(Stored data Opens)

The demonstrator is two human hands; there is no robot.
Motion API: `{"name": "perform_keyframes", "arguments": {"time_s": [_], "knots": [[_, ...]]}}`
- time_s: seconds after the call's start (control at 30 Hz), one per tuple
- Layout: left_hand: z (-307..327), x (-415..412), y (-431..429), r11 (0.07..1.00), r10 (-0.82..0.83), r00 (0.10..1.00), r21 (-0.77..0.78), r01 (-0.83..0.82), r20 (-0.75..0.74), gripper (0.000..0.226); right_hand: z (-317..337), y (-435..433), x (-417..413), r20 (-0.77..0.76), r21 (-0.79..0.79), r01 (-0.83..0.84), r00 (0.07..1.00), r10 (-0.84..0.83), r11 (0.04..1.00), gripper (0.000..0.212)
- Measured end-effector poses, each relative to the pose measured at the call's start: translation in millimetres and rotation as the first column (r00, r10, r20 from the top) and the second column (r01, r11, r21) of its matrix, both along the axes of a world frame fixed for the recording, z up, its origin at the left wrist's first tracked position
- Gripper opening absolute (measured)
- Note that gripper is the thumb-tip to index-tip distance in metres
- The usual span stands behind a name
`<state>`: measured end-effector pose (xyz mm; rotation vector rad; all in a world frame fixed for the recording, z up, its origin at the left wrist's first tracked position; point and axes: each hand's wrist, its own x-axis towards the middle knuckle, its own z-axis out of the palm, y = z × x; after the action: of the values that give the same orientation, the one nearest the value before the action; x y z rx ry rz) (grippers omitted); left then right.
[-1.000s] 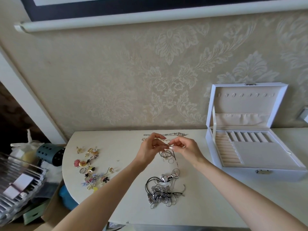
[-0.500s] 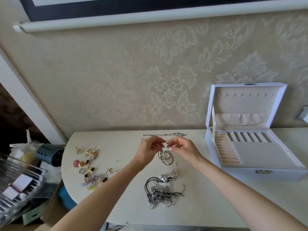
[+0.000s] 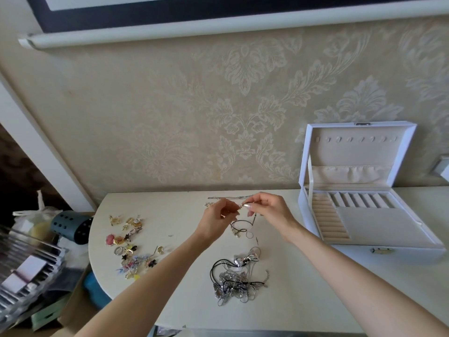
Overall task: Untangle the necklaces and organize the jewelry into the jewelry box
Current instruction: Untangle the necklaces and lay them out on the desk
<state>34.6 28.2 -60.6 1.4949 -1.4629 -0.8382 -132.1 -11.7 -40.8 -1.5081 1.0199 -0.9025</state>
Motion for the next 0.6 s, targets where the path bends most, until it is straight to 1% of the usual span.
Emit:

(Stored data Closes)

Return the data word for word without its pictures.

Answer below:
The demonstrator is two human hands; there is no robot.
Motion API: `{"name": "perform_keyframes", "arguments": {"time_s": [_], "knots": [[_, ...]]}}`
- time_s: seconds after the call's start (control at 30 Hz), one per tuple
- Layout: left_hand: z (-307..327), x (-415..412), y (-431..429), r11 (0.07..1.00), r10 (-0.82..0.83), r00 (0.10..1.00), r21 (-0.77..0.78), r01 (-0.83..0.82), r20 (-0.75..0.74), gripper (0.000..0.226); right_hand: z (-317..337), y (-435..433), x (-417..413), r20 (-0.77..0.76), r21 (-0.79..0.79), r01 (-0.83..0.84), r00 (0.07..1.00), r10 (-0.84..0.83), r11 (0.04..1.00), gripper (0.000..0.212)
- Measured end-effector poses, each relative to the pose measured at the call's start: translation in millimetres and rotation as the first column (r00, r10, r20 from the top) and the second column (r01, r11, r21) of its matrix, both along the axes of a world frame fixed for the recording, z up, its origin at the left wrist's first tracked position
- Gripper opening absolute (measured)
- Note that gripper is the thumb-tip to index-tip distance in metres
- The usual span stands behind a name
`<state>`: measured end-effector pose (xyz mm; rotation vector rad; all in a world frame fixed for the recording, z up, its origin at the left wrist's first tracked position; point and axes: each hand's wrist, its own x-axis towards the middle knuckle, its own z-axis out of the palm, y = z × x; after the action: of the values that give the same orientation, the one nearest the value before the action; x y z rx ry rz) (grippers omitted); left then right.
[-1.000s] 
[-0.500s] 
[+0.000s] 
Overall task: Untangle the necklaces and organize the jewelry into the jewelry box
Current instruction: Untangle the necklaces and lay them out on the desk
<state>34.6 28.2 -60.6 1.4949 -1.4629 -0.8382 -132.1 -11.7 -40.8 -1.5081 1.0199 -0.9025</state>
Motion for the next 0.6 s, targets where the path bends most, until it is straight to 1% of the usual span.
Emit:

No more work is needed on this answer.